On the basis of our results and those of the literature one could confidently assume that, given adequate mastery of the technique (50 cases) and the use of large mono-piece prostheses, as in Stoppa’s original operation, laparoscopy will come to assume increasingly greater importance in the treatment of groin hernias.
Conclusions
Taking into account the inclusion and exclusion criteria of this study, the laparoscopic approach would seem preferable to the “classical” Stoppa operation in terms of the post operative quality of life, length of hospital stay and interruption of occupational activity. The higher incidence of recurrence (6%) in the laparoscopic group merely reflects initial operative inexperience and the use of inadequately sized prostheses. The preferential employment of large «mono-ріесе» meshes particularly for bilateral hernias reduces the recurrence rate towards that of open operations. The laparoscopic pre-peritoneal method is thus set to become an accepted means of inguinal hernia repair.
Operative outcomes
a- Length of operation: This was comparable for unilateral hernias but significantly longer for bilateral and recurrent types.

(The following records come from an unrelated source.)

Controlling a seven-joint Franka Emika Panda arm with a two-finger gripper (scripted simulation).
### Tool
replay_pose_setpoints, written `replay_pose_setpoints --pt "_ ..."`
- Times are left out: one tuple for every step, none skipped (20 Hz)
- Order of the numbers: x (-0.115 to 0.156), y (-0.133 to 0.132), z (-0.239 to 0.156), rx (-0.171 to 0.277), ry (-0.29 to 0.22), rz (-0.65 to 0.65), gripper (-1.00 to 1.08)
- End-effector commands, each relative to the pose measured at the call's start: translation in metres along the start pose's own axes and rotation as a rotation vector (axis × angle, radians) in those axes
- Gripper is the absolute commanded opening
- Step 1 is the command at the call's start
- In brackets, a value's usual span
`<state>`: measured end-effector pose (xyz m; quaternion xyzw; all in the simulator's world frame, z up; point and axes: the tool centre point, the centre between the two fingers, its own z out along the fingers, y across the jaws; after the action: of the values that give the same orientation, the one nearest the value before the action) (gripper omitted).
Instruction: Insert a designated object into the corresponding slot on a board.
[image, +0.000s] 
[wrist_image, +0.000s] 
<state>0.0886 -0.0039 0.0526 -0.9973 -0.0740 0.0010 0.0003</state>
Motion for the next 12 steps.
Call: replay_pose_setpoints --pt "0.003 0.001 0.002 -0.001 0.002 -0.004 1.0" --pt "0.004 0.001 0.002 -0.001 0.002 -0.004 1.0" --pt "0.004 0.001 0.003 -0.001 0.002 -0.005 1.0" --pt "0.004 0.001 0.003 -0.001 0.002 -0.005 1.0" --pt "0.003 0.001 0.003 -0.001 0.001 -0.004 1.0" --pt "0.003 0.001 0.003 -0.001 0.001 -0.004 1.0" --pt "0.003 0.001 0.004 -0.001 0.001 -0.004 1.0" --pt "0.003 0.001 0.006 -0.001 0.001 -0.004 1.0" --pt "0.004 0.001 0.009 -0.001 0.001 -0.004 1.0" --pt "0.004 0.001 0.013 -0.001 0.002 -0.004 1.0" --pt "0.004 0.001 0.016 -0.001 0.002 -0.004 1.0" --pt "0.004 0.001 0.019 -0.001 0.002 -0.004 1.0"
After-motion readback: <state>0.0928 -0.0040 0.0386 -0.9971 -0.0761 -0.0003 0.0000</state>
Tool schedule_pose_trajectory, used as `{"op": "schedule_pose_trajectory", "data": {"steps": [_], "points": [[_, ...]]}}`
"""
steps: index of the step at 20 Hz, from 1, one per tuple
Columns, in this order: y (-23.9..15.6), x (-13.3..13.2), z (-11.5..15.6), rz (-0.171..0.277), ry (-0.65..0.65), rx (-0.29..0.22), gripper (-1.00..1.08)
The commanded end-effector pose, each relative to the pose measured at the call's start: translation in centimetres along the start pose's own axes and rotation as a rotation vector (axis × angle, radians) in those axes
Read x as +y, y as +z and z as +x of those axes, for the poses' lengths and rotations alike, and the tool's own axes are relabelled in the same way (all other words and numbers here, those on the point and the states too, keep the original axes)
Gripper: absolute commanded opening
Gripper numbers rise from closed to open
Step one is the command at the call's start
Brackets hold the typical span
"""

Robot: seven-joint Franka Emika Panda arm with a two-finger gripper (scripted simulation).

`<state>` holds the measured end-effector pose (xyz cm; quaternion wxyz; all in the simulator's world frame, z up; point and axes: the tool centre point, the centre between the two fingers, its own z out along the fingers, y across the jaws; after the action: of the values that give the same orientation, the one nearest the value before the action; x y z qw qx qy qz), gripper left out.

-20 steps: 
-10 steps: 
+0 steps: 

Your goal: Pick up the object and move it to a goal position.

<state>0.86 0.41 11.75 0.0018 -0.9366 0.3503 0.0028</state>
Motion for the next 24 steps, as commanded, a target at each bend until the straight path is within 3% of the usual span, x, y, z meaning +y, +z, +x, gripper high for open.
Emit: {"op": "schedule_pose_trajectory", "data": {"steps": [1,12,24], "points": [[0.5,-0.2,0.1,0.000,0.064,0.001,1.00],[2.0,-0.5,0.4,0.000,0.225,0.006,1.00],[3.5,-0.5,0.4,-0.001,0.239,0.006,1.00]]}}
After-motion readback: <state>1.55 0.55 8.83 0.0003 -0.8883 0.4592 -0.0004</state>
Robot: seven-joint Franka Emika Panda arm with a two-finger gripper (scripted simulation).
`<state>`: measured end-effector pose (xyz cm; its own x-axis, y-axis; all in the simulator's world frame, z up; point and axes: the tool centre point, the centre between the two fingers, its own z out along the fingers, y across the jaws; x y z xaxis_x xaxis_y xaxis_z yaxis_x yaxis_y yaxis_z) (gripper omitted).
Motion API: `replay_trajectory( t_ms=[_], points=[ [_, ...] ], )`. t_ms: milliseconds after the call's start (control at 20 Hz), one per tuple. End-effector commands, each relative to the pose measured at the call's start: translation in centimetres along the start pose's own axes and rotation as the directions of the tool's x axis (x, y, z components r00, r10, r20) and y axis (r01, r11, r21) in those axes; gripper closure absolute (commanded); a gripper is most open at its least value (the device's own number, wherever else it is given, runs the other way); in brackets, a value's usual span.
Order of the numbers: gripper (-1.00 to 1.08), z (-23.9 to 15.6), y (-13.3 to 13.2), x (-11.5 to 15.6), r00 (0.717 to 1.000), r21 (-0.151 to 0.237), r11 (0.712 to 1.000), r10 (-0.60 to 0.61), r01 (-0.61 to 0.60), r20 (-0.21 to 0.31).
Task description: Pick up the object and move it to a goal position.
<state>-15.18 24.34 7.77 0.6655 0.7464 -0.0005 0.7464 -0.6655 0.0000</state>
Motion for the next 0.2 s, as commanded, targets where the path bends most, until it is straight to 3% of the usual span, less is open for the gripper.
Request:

b- Intra operative complications:
- In the “Stoppa group” there were two instances (4%) of haemorrhage into the retropubic space.
- In the “laparoscopic group”, there was only one case of bleeding during dissection of the spermatic cord. By contrast, there were 14 cases (77.4%), mainly in recurrent hernias (n=io), where the peritoneum was breached leading to a pneumo-peritoneum. There were three conversions (6%): one in an obese patient, but BMI< 30, another with large bilateral hernias and a third where a pneumo-peritoneum significantly reduced the field of vision in the pre-peritoneal space. These illustrate the limitations of the totally preperitoneal approach. Suction drainage was necessary in 3 cases following laparoscopy and in 7 after the Stoppa operation . The mean duration of drainage was comparable in both groups (2.8 ± 1.7 days).